The projective special orthogonal group $PSO\left(d\,n\,q\right)$ is the quotient of the special orthogonal group $SO\left(d\,n\,q\right)$ by its center. The value of $d$ must be $0$ for odd $n$, or $1$ or $\mathrm{-1}$ for even $n$.

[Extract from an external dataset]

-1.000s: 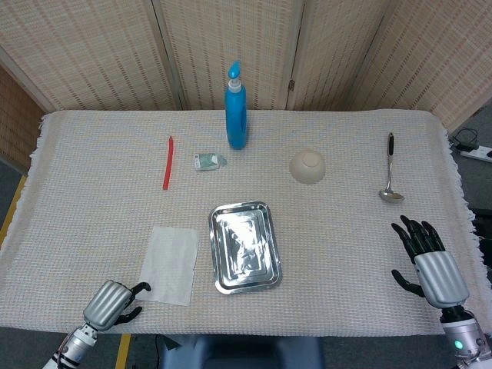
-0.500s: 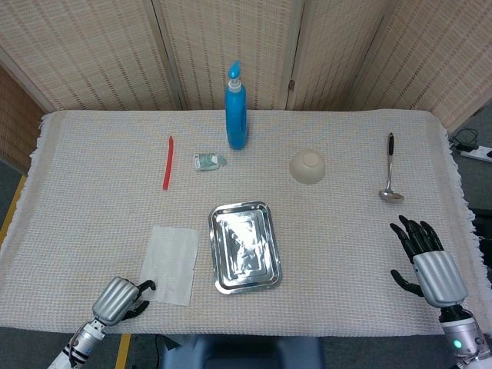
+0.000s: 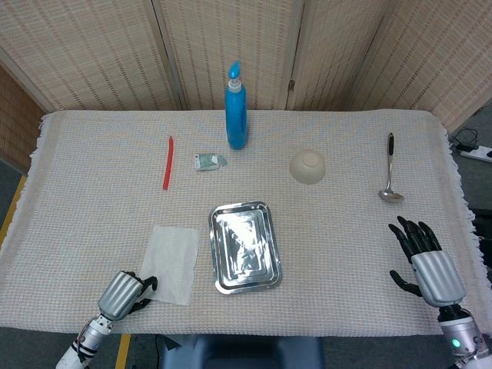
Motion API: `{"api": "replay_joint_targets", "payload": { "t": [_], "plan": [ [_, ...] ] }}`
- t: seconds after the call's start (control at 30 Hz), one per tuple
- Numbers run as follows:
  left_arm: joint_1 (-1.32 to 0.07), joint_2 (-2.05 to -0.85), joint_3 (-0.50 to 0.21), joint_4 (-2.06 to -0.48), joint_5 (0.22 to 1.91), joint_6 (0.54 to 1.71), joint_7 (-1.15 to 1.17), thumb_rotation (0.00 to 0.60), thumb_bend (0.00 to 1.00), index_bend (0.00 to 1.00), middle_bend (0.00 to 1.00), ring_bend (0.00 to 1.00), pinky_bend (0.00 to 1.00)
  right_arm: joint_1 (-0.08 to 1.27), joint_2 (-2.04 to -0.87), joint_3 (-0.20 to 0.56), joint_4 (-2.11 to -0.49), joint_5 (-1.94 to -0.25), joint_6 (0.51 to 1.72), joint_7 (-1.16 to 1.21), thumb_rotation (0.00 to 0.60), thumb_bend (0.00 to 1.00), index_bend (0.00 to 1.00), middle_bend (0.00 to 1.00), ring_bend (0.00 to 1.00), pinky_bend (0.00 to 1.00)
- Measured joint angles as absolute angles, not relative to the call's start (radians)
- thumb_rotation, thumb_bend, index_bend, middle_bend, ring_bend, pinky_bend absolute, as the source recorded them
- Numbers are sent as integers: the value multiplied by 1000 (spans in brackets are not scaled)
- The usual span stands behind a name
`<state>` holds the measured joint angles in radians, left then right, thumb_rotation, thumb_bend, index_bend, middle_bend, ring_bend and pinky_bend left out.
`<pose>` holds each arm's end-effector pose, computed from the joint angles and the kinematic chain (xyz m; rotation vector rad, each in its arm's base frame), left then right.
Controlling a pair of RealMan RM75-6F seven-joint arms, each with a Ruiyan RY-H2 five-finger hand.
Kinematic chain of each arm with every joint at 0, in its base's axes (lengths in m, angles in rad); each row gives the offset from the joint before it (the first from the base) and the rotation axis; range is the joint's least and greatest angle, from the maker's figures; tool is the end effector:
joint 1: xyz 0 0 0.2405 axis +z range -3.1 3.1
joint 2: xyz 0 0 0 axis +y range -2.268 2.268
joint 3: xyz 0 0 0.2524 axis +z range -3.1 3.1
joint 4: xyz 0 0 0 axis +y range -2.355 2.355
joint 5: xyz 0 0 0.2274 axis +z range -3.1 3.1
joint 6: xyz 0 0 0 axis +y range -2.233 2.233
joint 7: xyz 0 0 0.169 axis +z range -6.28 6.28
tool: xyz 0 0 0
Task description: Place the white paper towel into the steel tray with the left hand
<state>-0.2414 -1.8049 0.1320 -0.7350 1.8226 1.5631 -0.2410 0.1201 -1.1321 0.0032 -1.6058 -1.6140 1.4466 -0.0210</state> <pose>-0.2929 0.2142 -0.0498 -1.8762 -0.7609 -1.1717 -0.2967 -0.2054 0.1170 1.5569 -0.8818 0.9237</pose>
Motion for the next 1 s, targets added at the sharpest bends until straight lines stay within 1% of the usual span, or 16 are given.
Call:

The ProjectiveSpecialOrthogonalGroup( d, n, q ) command returns a permutation group isomorphic to the projective special orthogonal group $PSO\left(d\,n\,q\right)$ .

The PSO( d, n, q ) command is provided as an alias.

If the argument q is not a prime power (and is non-numeric), then a symbolic group representing $PSO\left(d\,n\,q\right)$ is returned.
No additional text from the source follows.